**What to produce:**
The reply to the records below should contain exactly the lines from the line with "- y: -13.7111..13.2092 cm" through the line with "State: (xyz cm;", and nothing besides.

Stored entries
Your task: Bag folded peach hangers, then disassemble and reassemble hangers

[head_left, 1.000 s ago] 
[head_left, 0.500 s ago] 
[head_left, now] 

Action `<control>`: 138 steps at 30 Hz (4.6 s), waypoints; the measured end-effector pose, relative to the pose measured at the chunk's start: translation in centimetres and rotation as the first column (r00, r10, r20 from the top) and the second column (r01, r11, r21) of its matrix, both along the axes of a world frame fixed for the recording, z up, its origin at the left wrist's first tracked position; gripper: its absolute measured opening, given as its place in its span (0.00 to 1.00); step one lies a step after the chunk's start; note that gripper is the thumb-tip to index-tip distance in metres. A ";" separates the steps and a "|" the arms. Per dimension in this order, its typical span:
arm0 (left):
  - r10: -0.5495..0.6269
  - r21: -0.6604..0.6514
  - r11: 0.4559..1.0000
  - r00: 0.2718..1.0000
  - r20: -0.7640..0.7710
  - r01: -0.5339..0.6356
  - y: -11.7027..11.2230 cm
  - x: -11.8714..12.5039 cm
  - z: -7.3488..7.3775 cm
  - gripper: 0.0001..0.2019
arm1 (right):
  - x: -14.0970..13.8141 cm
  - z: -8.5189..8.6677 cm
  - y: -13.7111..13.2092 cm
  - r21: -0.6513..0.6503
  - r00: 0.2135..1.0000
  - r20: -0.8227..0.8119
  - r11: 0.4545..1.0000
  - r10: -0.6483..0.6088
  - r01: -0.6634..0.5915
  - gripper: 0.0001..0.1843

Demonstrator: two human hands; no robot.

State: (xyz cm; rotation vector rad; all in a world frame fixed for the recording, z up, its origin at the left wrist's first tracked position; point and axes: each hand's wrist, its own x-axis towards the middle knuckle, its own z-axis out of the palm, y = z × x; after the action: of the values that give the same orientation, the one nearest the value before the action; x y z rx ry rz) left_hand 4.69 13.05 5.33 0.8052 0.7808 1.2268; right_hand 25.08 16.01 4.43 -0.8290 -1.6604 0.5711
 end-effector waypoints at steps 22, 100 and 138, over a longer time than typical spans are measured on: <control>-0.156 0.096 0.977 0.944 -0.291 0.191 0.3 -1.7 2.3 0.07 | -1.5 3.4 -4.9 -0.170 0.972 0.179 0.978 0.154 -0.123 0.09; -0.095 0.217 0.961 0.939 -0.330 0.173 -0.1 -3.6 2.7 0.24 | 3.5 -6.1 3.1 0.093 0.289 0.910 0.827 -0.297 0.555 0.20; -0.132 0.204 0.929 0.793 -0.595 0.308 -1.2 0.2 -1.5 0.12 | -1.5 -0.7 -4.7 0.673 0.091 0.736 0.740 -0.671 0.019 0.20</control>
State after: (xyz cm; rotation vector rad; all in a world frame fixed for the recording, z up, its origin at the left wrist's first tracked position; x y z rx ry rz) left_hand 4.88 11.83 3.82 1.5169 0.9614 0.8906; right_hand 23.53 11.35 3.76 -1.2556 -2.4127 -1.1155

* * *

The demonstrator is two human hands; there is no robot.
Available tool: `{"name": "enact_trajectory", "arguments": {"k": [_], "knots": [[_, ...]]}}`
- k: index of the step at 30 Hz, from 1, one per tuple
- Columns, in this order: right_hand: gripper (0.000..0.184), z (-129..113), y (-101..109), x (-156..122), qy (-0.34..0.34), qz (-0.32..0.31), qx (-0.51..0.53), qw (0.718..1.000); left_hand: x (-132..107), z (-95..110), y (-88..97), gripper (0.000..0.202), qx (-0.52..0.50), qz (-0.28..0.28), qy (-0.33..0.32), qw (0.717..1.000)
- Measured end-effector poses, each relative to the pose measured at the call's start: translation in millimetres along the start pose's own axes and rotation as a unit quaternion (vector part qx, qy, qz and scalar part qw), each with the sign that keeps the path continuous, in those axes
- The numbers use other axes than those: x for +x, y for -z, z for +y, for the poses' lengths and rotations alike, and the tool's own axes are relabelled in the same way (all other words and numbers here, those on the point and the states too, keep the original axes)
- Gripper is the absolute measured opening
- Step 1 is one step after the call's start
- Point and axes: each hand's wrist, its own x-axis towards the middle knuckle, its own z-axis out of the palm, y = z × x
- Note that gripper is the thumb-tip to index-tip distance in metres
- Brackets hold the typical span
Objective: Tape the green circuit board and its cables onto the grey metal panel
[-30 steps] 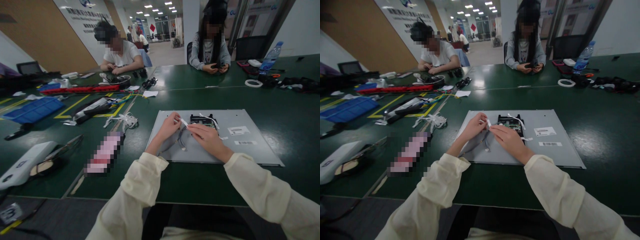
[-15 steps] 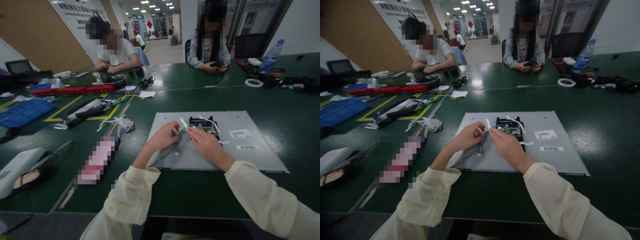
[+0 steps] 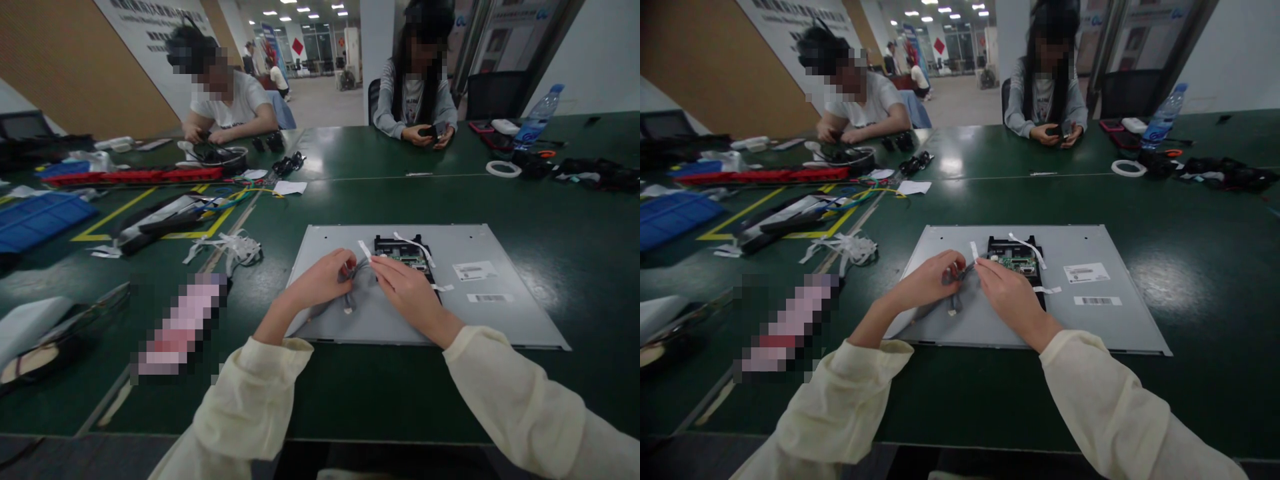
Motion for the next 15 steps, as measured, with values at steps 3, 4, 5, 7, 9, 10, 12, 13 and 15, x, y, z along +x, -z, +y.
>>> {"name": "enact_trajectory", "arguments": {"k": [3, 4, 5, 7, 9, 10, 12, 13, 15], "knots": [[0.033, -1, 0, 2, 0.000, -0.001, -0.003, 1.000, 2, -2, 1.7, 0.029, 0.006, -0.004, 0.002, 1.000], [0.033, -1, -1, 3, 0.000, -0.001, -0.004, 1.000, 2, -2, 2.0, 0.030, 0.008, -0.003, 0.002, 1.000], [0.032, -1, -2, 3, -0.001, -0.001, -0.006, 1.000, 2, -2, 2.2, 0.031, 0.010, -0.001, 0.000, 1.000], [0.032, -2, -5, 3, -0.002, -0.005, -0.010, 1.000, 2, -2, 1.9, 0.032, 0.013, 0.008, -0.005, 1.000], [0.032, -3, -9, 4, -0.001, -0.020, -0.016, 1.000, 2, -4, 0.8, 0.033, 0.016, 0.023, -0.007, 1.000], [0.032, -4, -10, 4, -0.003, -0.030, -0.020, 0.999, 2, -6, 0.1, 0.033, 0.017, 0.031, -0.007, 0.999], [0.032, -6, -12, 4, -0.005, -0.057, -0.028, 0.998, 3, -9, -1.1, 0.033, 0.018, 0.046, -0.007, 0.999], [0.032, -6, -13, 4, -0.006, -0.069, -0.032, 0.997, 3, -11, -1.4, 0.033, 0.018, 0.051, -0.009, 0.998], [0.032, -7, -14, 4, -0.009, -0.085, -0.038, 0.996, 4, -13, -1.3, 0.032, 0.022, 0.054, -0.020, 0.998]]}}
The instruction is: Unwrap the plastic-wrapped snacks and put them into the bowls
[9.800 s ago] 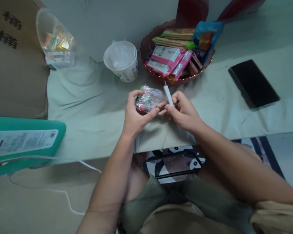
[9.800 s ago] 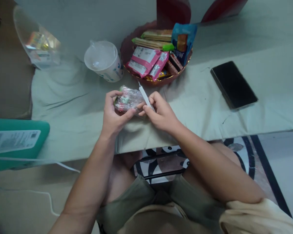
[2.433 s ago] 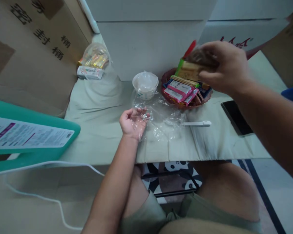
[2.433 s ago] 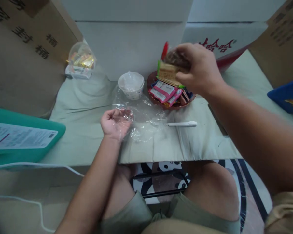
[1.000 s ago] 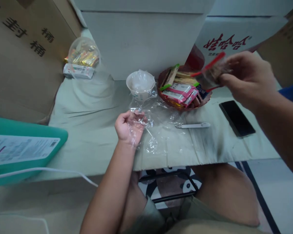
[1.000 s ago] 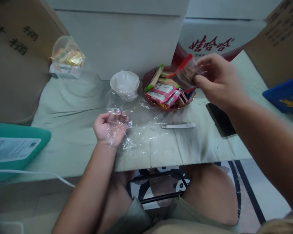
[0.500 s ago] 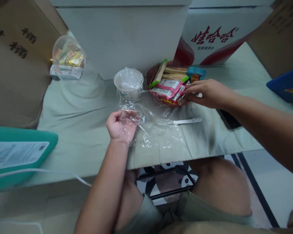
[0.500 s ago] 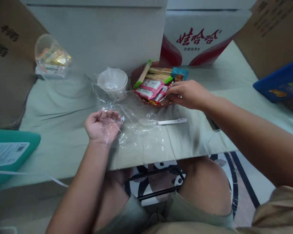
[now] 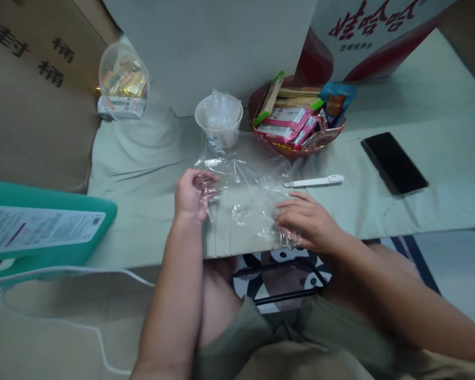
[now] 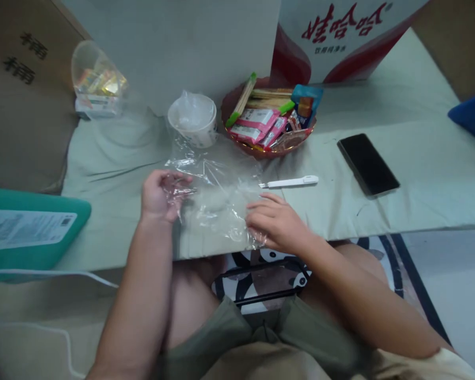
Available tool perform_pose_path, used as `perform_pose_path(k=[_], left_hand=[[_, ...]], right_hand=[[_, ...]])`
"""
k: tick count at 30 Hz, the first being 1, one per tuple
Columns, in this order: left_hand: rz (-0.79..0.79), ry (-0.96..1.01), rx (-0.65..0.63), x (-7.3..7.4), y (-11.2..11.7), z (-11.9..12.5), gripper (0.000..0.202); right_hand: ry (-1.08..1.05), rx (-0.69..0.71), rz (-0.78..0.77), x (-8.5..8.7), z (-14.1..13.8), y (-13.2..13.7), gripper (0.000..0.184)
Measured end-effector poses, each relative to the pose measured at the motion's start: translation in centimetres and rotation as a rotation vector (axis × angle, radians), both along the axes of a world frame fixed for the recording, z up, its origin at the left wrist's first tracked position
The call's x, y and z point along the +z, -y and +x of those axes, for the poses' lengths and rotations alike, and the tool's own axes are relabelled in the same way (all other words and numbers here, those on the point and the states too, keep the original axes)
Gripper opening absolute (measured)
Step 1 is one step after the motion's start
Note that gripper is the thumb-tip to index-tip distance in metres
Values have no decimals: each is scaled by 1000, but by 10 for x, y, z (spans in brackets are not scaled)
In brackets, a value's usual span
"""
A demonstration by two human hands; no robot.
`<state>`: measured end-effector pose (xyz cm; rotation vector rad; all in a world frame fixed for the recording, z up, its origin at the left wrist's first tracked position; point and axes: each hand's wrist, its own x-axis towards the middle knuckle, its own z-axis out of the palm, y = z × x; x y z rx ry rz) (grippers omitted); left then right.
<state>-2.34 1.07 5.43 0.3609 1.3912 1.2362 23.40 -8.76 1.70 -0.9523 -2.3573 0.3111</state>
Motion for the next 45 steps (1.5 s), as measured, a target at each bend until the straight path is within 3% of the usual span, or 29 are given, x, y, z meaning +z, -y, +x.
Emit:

**Written response:**
  - y: -13.7111..13.2092 cm
  - r21: -0.6513..0.6503
  - r00: 0.2135..1.0000
  - r20: -0.8227..0.8119
  - r11: 0.4545..1.0000
  - r10: -0.6483..0.6088
  - r01: -0.6634..0.5915
  - gripper: 0.0001..0.1843

Demonstrator: two human hands; no robot.

State: (xyz cm; rotation vector rad; all in a world frame fixed for the recording, z up, its origin at the left wrist's first tracked position; point and axes: each hand's wrist, its own x-axis towards the middle knuckle, its own z-axis out of the palm, y = z × x; after the action: of the values that give the same orientation, the one nearest the value before the action; x y z rx ry rz) left_hand 4.69 13.05 5.33 0.8052 0.7808 1.2268; right_hand 25.08 16.01 4.43 -0.8290 -1.6604 0.5711

The response to the exercise has been completed.